### WORK INSTRUCTION
In the listing below, find each line with the string "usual" and report it.

### GIVEN DATA
>>>>>

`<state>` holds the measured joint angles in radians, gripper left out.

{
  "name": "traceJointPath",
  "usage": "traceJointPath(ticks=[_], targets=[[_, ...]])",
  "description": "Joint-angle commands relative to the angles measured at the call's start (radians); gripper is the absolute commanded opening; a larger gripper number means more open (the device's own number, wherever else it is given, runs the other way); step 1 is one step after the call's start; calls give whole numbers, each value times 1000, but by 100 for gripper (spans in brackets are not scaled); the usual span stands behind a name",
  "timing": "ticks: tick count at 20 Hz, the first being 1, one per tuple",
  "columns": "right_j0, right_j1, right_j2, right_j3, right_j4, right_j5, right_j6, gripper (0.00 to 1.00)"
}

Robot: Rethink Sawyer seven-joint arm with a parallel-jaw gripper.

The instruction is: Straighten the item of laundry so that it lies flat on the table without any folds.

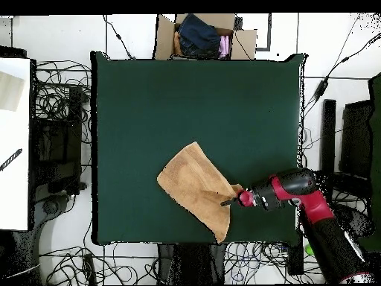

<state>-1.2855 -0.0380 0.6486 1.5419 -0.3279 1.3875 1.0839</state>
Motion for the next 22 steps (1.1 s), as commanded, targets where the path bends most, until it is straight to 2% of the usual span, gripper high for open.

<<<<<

### TASK RESPONSE
  "description": "Joint-angle commands relative to the angles measured at the call's start (radians); gripper is the absolute commanded opening; a larger gripper number means more open (the device's own number, wherever else it is given, runs the other way); step 1 is one step after the call's start; calls give whole numbers, each value times 1000, but by 100 for gripper (spans in brackets are not scaled); the usual span stands behind a name",
Motion for the next 22 steps (1.1 s), as commanded, targets where the path bends most, until it is straight to 2% of the usual span, gripper high for open.

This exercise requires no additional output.